You are viewing a plain text version of this content. The canonical link for it is here.

Posted to general@lucene.apache.org by sunnyfr <jo...@gmail.com> on 2009/04/01 17:20:49 UTC

replication caching high query and lot of update

Hi everybody,

This is my issue :
I've a master which update 20 000 docs every 30mn. (and a lot more nightly)
So my index is merging almost every update, segment increase too much.
So my master replicate all the index to the slave almost every 30mn.

My point is, my slaves are very slow during it get back index by replication
script.
I enclosed my cpu activity just during an update. 
http://www.nabble.com/file/p22828976/CPU.jpg CPU.jpg 
Then you can Imagine 15-20 request second turnd badly my cpu.

>What is the best configuration for tomcat with this kind of activity?

I've linux / solr 1.4 / 8G RAM  / 8CPU.
Data index size : 11G - 14Mdocs

>And about my cache, with a such activity, is it interesting to have a cache
stored or not ?? 

My big point is during replication, my respond time of my request is sooo
slow.

Thanks a lot,



-- 
View this message in context: http://www.nabble.com/replication-caching-high-query-and-lot-of-update-tp22828976p22828976.html
Sent from the Lucene - General mailing list archive at Nabble.com.

Re: replication caching high query and lot of update

Posted by Yonik Seeley <yo...@lucidimagination.com>.

On Thu, Apr 2, 2009 at 7:29 AM, sunnyfr <jo...@gmail.com> wrote:
> Just another question how many % of memory would you give to the jvm.
> I've 8G of ram (8cpu) and my index data is 11G. what would you reckon as
> xmx?

This is really Solr specific stuff and should be on solr-user.

You want to give the JVM the least amount of memory such that
everything still works, and allowing for a little index growth.  What
that amount is will depend a lot on which fields you sort on , which
fields you facet on, all your caches, etc.  The reason you want to
minimize the amount of JVM memory is so that the OS can cache
important parts of the index with the remaining free RAM.
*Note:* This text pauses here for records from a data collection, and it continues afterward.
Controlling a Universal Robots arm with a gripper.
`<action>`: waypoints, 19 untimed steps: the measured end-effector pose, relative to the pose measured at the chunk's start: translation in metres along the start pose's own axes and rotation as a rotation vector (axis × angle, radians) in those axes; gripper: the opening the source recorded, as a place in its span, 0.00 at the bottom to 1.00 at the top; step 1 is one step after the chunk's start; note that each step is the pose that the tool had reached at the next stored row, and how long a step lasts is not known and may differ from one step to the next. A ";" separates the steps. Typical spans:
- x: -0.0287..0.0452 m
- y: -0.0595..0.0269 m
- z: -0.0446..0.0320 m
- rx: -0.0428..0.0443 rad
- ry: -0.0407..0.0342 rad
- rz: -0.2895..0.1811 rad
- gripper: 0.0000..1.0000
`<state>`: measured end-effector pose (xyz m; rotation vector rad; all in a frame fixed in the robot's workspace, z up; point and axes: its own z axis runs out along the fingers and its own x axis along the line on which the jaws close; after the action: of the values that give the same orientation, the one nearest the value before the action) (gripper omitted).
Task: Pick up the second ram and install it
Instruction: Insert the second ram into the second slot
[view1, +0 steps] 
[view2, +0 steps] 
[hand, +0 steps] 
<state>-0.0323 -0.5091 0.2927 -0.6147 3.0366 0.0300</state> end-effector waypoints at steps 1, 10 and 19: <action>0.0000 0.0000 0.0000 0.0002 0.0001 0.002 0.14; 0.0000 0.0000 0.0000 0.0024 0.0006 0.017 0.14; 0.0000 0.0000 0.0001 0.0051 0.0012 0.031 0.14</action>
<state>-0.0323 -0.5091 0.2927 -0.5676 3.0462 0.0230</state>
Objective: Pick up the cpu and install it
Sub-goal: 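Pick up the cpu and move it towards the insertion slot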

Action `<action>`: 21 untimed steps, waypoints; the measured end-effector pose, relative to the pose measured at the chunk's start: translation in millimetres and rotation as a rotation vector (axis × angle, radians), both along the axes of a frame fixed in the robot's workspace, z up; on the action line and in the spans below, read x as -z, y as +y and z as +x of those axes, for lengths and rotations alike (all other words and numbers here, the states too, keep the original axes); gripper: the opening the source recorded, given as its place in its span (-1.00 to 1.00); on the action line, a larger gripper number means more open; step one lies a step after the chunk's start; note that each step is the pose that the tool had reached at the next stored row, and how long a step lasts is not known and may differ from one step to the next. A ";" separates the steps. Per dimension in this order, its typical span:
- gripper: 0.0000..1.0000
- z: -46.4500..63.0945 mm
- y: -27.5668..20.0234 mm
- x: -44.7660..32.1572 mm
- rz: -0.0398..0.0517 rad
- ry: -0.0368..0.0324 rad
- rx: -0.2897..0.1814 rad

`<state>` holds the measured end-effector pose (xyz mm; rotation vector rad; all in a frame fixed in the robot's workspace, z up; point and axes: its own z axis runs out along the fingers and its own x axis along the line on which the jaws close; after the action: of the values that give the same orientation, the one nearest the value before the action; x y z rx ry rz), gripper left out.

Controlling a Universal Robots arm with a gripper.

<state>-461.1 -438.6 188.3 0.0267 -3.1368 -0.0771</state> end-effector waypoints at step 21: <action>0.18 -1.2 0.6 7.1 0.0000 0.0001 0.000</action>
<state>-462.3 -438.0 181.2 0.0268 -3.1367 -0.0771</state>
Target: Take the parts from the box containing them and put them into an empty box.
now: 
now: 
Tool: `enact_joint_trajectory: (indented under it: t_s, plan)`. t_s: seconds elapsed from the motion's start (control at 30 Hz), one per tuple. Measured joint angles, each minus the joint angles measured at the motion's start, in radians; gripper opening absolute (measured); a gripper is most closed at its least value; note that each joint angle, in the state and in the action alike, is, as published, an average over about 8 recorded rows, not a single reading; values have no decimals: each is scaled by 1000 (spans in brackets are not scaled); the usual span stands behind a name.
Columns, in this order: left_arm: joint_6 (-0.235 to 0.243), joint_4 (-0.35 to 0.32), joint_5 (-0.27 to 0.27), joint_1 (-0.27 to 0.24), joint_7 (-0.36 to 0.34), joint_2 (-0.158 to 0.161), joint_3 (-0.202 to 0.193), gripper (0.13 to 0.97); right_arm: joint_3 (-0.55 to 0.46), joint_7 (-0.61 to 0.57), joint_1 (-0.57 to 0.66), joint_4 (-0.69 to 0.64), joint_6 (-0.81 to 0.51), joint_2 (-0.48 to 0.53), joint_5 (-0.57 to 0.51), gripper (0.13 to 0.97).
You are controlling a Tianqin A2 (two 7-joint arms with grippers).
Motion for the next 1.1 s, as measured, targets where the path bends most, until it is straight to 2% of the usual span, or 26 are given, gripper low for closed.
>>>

Large heap sizes also lead to long GC pauses.

-Yonik
http://www.lucidimagination.com

Re: replication caching high query and lot of update

Posted by sunnyfr <jo...@gmail.com>.

Hi Ted,

Do you have advice for doing that ??? 
I've linux.

Just another question how many % of memory would you give to the jvm.
I've 8G of ram (8cpu) and my index data is 11G. what would you reckon as
xmx?


Thanks a lot,


Ted Dunning wrote:
> 
> This may be largely due to poor I/O scheduling at the OS layer.
> 
> Try switching to an I/O scheduler that puts reads ahead of writes.
> 
> On Wed, Apr 1, 2009 at 8:20 AM, sunnyfr <jo...@gmail.com> wrote:
> 
>> >And about my cache, with a such activity, is it interesting to have a
>> cache
>> stored or not ??
>>
>> My big point is during replication, my respond time of my request is sooo
>> slow.
>>
> 
> 
> 
> -- 
> Ted Dunning, CTO
> DeepDyve
> 
> 

-- 
View this message in context: http://www.nabble.com/replication-caching-high-query-and-lot-of-update-tp22828976p22845789.html
Sent from the Lucene - General mailing list archive at Nabble.com.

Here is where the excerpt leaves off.